Lyon explore l’essence des interdits

© Dominique Houcmant Goldo

© Dominique Houcmant Goldo

À l’heure où les budgets du spectacle vivant gèlent aussi vite que les eaux de Komsomolsk-sur-l’Amour en hiver, le festival Sens interdits se pose en défenseur des combattants de l’injustice. Ceux qui, sur des terrains difficiles (la Russie de Poutine, les vestiges du Chili de Pinochet, ou même encore l’Union européenne de Frontex), aident à la survie de ce qu’il reste à l’homme de dignité. Car pour Patrick Penot, ancien directeur des Célestins et créateur du festival, le constat est simple : « Le théâtre reste une arme politique. Nous avons eu la volonté de soutenir des initiatives fragiles, mal représentées, sans sectarisme et sans angélisme. » Ces voix alternatives ou dissidentes résonnent dans Lyon et sa métropole : près de 10 000 spectateurs, 15 spectacles de 14 pays, pour 42 représentations, et un fort relais associatif.

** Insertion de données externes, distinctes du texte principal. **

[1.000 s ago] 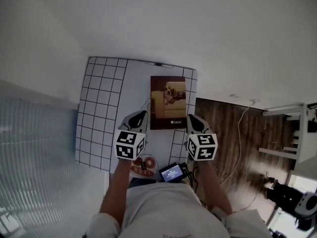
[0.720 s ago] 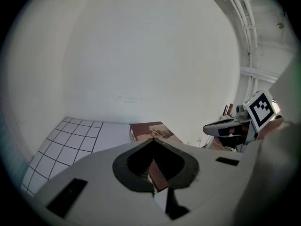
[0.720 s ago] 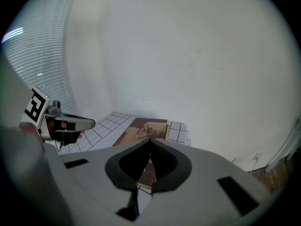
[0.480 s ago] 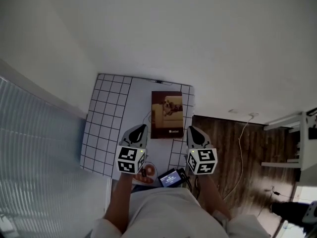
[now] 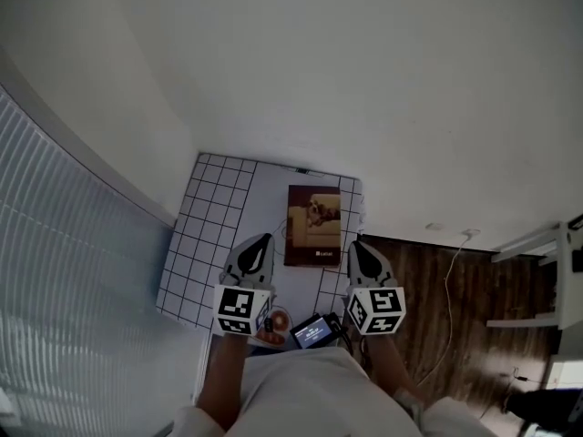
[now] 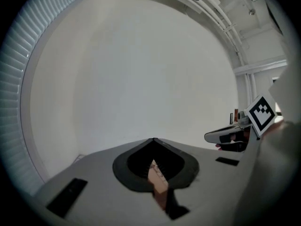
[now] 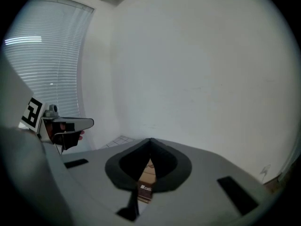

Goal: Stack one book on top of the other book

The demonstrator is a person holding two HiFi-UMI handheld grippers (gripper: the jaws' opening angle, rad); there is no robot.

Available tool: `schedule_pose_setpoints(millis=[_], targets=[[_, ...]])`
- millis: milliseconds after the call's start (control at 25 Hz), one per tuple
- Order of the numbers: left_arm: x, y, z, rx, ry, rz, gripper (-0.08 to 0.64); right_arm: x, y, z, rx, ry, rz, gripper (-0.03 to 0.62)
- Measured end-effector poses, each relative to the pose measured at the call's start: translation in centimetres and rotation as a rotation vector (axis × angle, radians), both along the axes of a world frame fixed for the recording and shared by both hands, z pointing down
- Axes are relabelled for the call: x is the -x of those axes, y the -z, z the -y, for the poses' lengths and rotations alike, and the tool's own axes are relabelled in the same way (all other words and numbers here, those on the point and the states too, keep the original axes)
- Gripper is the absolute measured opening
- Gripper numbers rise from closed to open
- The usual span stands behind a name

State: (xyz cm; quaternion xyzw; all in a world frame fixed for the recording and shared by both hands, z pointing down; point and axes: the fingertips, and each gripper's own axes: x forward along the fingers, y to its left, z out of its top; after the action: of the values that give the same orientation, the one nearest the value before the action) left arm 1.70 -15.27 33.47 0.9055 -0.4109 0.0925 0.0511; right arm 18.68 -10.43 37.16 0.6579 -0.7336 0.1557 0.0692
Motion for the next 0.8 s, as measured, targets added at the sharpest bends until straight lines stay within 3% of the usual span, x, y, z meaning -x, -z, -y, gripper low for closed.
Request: schedule_pose_setpoints(millis=[360, 800], targets=[[1.0, 2.6, -1.0, -0.092, 0.052, -0.017, 0.008, 0.5, 2.0, -1.0, -0.068, 0.036, -0.01, 0.008], [1.9, 3.1, -2.1, -0.117, 0.085, 0.002, 0.009, 0.8, 3.2, -1.0, -0.097, 0.054, -0.023, 0.008]])
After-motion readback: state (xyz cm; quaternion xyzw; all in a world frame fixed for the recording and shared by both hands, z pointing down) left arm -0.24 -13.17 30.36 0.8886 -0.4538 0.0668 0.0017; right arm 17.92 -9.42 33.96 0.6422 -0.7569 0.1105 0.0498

Le théâtre qui s’y joue, cosmopolite, pluriel, répond à ces « interdits » évoqués par le festival, qui agit comme un véritable pôle d’orientation (les connaisseurs du 3e épisode de la 2e saison de « Lost » sauront de quoi je parle). « Mémoires, identités, résistances » : un programme qui aurait pu être consensuel et passe-partout s’il n’était décliné ici avec l’économie de la nécessité. Les projets défendus sont inégaux en texture, en qualité et en résonance, mais tous partagent ce sens de l’urgence. C’est ici, et maintenant, que se joue l’avenir de l’humanité. Beauté du paradoxe : c’est au théâtre, royaume de l’apesanteur et de la médiateté, que survient le caractère immédiat et pondéreux de cette urgence. Car le vrai théâtre politique n’est pas tant un théâtre engagé qu’un théâtre qui engage.

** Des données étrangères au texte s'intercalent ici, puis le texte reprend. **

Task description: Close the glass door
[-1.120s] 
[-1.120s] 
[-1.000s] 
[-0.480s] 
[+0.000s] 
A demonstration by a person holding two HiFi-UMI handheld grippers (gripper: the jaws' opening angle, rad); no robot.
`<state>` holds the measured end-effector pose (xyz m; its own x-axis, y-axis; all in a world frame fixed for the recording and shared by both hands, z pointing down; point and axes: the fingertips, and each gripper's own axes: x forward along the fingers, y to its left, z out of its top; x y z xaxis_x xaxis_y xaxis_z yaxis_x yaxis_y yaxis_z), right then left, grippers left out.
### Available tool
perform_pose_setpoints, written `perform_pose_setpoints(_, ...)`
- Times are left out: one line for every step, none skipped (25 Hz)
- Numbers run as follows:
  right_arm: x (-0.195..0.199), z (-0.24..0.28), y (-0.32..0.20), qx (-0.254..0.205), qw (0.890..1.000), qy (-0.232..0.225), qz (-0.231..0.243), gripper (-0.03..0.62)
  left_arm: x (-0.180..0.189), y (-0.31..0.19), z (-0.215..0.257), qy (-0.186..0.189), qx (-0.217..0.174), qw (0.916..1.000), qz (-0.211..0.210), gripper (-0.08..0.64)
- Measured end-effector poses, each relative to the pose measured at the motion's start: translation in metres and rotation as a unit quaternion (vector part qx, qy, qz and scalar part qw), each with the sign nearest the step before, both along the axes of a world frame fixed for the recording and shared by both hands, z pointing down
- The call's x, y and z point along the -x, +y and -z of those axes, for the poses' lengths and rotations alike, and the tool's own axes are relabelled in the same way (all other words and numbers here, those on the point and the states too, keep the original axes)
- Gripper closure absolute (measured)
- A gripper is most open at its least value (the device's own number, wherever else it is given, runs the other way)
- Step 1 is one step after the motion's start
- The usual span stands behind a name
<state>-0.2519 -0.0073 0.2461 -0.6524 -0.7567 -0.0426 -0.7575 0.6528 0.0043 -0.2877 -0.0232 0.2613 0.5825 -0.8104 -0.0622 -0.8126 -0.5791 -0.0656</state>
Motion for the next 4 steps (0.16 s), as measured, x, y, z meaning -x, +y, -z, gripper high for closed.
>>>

C’est d’ailleurs tout le propos du texte envoûtant de Lancelot Hamelin (1), lu par les élèves du conservatoire de Lyon, qui s’articule autour de l’adverbe de son titre : le rapport à la vérité n’est jamais simple. Les œuvres de Tatiana Frolova (2), comme celle du Nimis Groupe (3), aussi antithétiques qu’elles puissent paraître, se rejoignent sur une représentation kaléidoscopique de la réalité, un enchevêtrement de séquences disparates et un usage intensif de la vidéo, devenue incontournable dans notre perception du réel.

D’un côté, la joyeuse bande liégeoise apporte son humour cru et oblique. Si la question des réfugiés et des migrants est un sable mouvant où l’on a vite fait de s’enliser sous le lieu commun et le pathos, les Belges s’en extraient (presque) totalement. La séquence introductive, avec sa voix off invitant le spectateur à quitter la salle en cas de problème de conscience, est à elle seule un monument de drôlerie. Le spectacle alterne, avec parfois quelques soucis de rythme propres à un travail en cours, le burlesque de la caricature et la rudesse du documentaire. L’ensemble, un peu foutraque, contient une telle énergie, une telle maîtrise de causticité et d’aptitude à l’autodérision qu’il emporte une adhésion franche.

À l’autre bout du spectre, l’abstraction désespérée des Russes allie pluie artificielle, stridulations et jeux d’ombres fantasmatiques (c’est un spectacle à ne pas voir un soir de déprime). Mais la surenchère de procédés formels ne confine pas au superflu. Elle fait écho à la détresse de cette Europe orientale étranglée par la misère psychique et sociale – et l’un des taux de suicide les plus élevés de la planète.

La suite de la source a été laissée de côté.